Lee Smith details some of those concessions in The Weekly Standard. According to press reports, Obama has offered Iran a sunset provision under which any restrictions would expire after 10 years, at which point Iran would be welcomed as a full-fledged member in good standing of the nuclear club. If that offer ever becomes formalized in an agreement, it is hard to think of anything more likely to provoke an Israeli attack. In addition, the United States has dropped its demand that Arak’s heavy water reactor, whose almost only use is to produce plutonium for a bomb, be converted into a light-water reactor.

When U.S. negotiators made clear that they wanted to discuss Iran’s ballistic missile program and possible military dimensions of the Iranian nuclear program, Iranian Foreign Minister Javad Zarif responded with laughter and did not respond to the request. And there are strong indications that the United States will not pursue the matter, despite several Security Council Resolutions requiring Iran to cease all work on its ballistic missile technology.

And just before the deadline for an agreement passed, the United States was reported to have given up on its demand that Iran disclose all its past nuclear activities, including those with military dimensions. Yet, as numerous non-proliferation experts pointed out, without a full accounting of past activities, any supervision regime under the auspices of the IAEA will effectively be neutered. Without that information, it is impossible to establish “benchmarks” against which the scope of the ongoing program can be determined and inspectors can determine that certain activities have stopped.

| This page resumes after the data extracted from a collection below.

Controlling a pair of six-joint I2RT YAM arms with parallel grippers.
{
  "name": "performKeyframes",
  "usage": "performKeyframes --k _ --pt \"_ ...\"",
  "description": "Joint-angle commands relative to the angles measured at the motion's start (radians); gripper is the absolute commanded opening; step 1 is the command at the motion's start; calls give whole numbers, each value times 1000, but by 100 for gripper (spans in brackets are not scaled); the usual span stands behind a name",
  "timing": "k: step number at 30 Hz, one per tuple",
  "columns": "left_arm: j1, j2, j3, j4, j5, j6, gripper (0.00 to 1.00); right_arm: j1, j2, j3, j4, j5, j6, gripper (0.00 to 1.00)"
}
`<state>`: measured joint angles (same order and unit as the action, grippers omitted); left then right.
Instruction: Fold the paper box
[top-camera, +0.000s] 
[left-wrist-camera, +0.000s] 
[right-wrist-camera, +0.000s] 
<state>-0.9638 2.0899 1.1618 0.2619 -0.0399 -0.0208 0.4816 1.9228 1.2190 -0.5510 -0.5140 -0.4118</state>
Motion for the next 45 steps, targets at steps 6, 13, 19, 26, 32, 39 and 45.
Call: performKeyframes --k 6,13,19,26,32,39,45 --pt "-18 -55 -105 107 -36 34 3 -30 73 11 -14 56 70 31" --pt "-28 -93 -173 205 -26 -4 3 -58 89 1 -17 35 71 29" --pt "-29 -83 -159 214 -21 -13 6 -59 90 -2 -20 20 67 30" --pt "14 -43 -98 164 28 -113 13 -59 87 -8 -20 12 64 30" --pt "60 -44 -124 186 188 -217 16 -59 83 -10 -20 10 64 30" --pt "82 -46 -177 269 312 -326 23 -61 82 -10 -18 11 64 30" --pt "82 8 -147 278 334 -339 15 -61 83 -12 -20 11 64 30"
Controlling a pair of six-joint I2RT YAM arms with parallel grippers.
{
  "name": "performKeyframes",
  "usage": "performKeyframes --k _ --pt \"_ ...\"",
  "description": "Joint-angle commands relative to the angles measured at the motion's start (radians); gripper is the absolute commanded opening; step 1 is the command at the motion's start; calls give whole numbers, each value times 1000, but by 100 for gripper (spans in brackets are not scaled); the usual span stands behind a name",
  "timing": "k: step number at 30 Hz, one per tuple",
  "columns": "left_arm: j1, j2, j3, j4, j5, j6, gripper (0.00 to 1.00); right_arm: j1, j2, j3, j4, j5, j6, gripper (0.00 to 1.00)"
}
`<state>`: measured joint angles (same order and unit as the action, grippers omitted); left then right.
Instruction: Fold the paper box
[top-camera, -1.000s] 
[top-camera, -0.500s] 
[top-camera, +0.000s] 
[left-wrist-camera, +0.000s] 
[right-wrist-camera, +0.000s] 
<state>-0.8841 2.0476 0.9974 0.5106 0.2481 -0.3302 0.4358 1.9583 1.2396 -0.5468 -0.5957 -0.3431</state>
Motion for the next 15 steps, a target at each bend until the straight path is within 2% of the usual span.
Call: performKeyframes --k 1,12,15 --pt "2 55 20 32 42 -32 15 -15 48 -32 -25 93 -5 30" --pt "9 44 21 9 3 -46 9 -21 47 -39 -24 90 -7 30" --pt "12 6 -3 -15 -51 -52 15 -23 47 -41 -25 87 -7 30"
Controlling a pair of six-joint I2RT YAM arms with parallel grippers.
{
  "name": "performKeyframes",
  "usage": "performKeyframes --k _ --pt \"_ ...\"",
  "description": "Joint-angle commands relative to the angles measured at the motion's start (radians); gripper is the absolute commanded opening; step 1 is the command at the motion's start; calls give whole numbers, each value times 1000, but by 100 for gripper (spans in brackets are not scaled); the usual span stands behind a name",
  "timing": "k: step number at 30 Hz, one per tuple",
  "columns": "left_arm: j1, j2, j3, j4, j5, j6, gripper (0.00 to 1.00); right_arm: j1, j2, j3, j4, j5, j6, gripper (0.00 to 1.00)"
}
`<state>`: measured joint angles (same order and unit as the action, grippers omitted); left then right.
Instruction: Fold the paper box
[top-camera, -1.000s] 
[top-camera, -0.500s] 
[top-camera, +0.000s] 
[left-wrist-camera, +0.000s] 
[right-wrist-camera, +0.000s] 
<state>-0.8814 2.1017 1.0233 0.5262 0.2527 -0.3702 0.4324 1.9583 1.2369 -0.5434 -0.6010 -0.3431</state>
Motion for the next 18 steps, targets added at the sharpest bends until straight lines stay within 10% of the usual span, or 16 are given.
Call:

Even before negotiations began, the United States had already conceded Iran’s right to enrich uranium as an incentive for Iran to join the negotiations. And early on, it agreed to dramatically increase the number of permitted centrifuges and dropped the requirement that those above the agreed upon limit be dismantled. Instead, the hapless U.S. negotiators accepted having them disconnected from one another, even though they can be reconnected easily and in a short amount of time.

All these concessions, we can be sure, have been pocketed by Iran, and the next round of negotiations starting in January will be conducted from there. In the meantime, Iran, as a reward for its “patience” in keeping the negotiations going will receive $700,000,000 in frozen assets a month.

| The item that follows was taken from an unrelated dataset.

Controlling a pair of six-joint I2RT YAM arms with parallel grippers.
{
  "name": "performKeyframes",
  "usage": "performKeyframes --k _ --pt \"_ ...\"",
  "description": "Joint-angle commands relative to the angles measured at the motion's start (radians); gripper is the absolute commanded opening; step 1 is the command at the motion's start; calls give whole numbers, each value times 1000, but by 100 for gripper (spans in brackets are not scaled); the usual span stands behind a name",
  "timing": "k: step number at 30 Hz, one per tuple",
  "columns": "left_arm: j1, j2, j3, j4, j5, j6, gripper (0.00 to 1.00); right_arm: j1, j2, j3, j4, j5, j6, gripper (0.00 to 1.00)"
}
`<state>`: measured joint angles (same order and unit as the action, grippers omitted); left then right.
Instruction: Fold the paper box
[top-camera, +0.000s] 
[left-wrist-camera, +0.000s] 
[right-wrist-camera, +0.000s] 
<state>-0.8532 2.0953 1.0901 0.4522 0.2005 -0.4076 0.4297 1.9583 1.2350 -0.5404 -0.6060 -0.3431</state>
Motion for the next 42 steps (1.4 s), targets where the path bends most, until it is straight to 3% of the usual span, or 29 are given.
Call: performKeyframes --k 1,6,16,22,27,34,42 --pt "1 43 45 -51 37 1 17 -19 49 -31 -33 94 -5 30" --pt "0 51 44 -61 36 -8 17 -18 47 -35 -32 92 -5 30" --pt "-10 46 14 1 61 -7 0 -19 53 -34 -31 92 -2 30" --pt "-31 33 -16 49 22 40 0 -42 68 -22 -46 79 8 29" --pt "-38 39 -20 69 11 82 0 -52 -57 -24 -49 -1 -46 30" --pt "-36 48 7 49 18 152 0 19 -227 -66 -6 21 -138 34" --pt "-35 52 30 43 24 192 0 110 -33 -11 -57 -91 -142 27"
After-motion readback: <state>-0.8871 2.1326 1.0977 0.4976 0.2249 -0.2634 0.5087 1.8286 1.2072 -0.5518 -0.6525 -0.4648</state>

It is possible to explain President Obama’s concessions simply in terms of his strong aversion to the use of military force in any sort of preemptive strike. But it is also possible to suggest that Obama has simply chosen Iran over the irascible Jews of Israel, and has decided that terror-exporting, expansionist Iran can be a force of stability in the Middle East.

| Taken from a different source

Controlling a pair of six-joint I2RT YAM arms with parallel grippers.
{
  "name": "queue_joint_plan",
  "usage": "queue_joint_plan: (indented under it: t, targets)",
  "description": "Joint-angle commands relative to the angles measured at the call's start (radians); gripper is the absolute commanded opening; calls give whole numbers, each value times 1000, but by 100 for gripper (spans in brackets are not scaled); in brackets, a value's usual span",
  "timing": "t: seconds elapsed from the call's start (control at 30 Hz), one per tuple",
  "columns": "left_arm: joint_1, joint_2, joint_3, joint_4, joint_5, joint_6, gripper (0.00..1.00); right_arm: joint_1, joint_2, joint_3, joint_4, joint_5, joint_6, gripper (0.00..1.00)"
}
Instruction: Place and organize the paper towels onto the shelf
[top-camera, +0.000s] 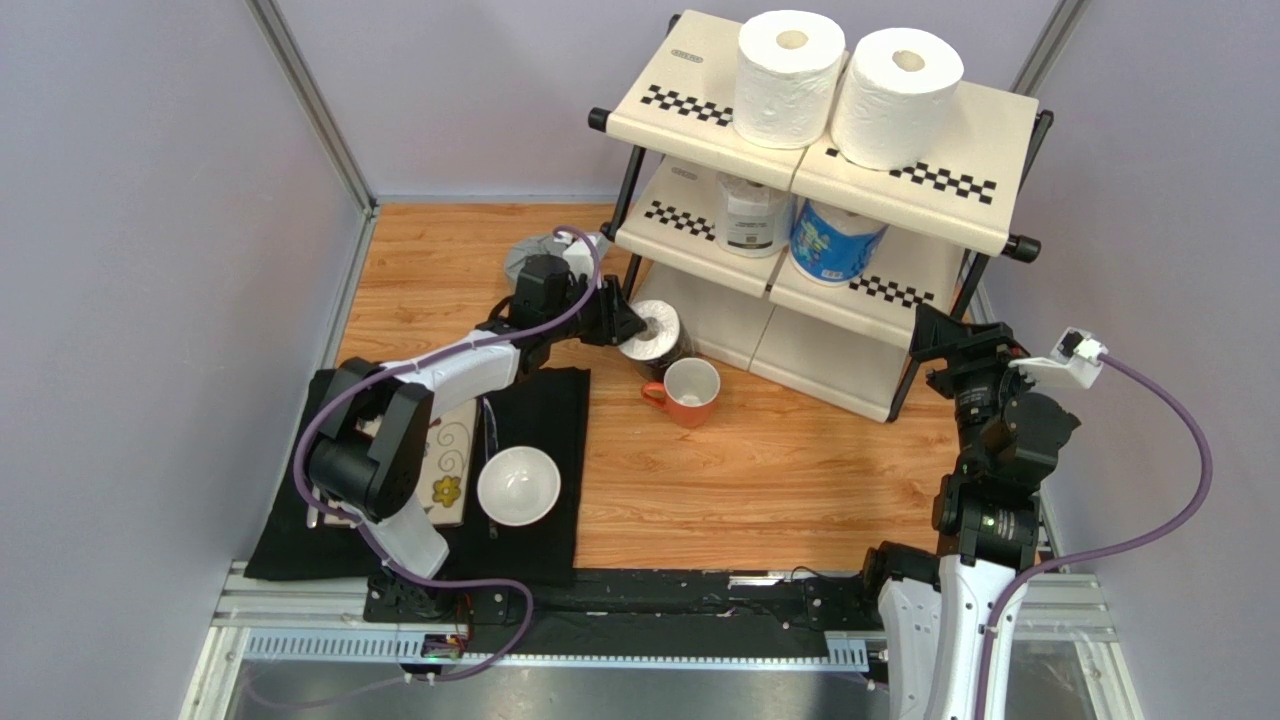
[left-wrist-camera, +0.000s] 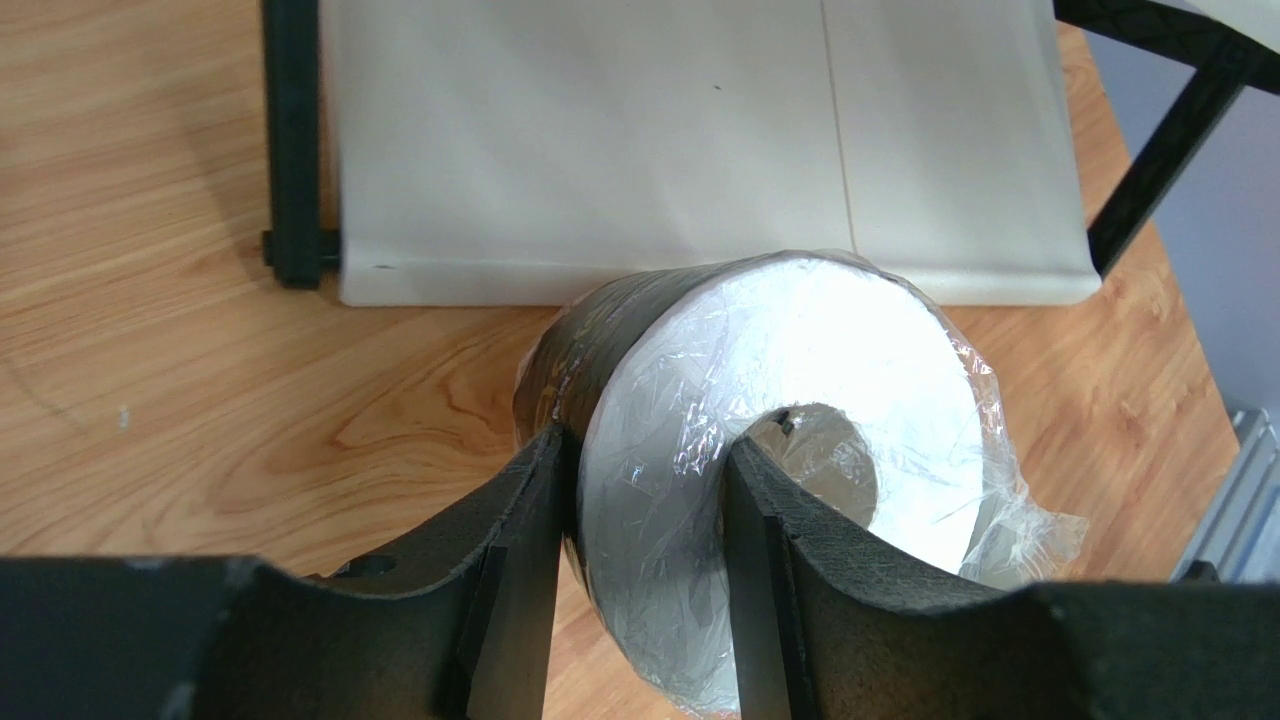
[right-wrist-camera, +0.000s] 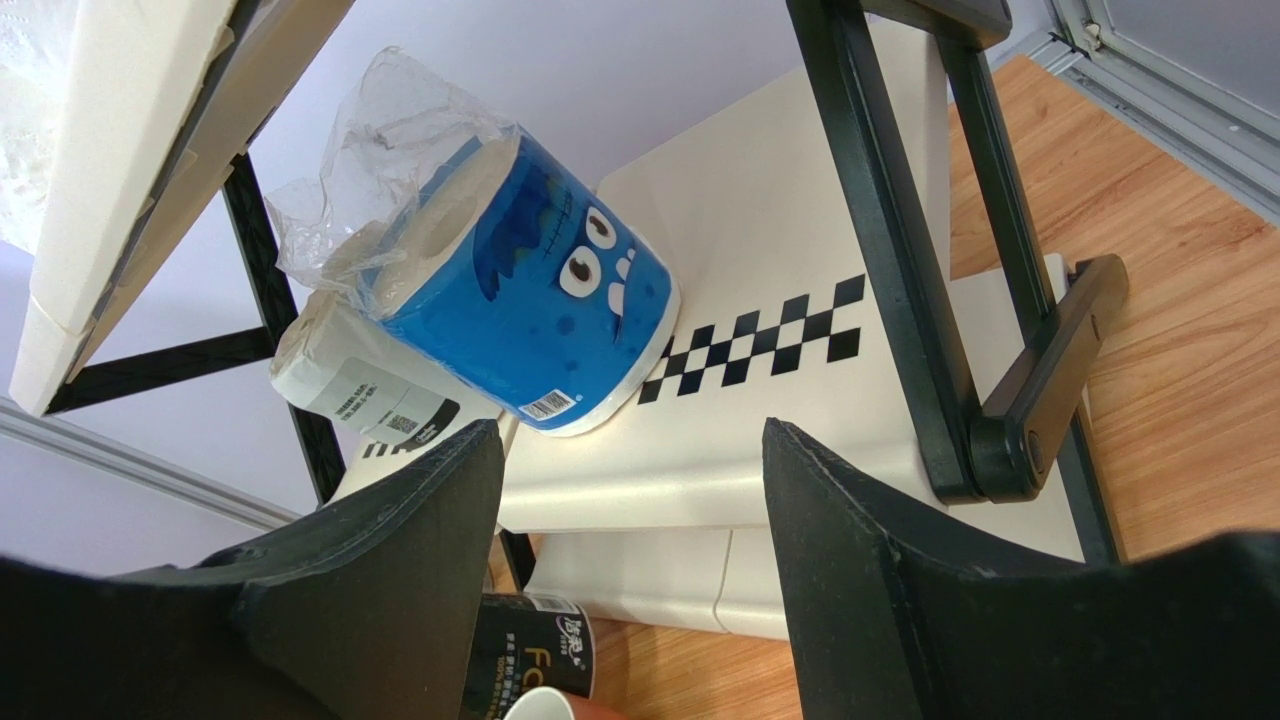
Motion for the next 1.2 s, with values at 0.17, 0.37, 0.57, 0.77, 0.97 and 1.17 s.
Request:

Last month, a senior American official mocked Israeli Prime Minister Binyamin Netanyahu for being too chicken to attack Iran’s nuclear facilities over the United States’ fierce objections to doing so. And now it is too late, said the official, because Iran’s nuclear program is too advanced.

Those remarks suggest THAT the administration’s number-one priority from the start was to stop Israel from acting militarily, even if the cost is allowing Iran to become a threshold nuclear power.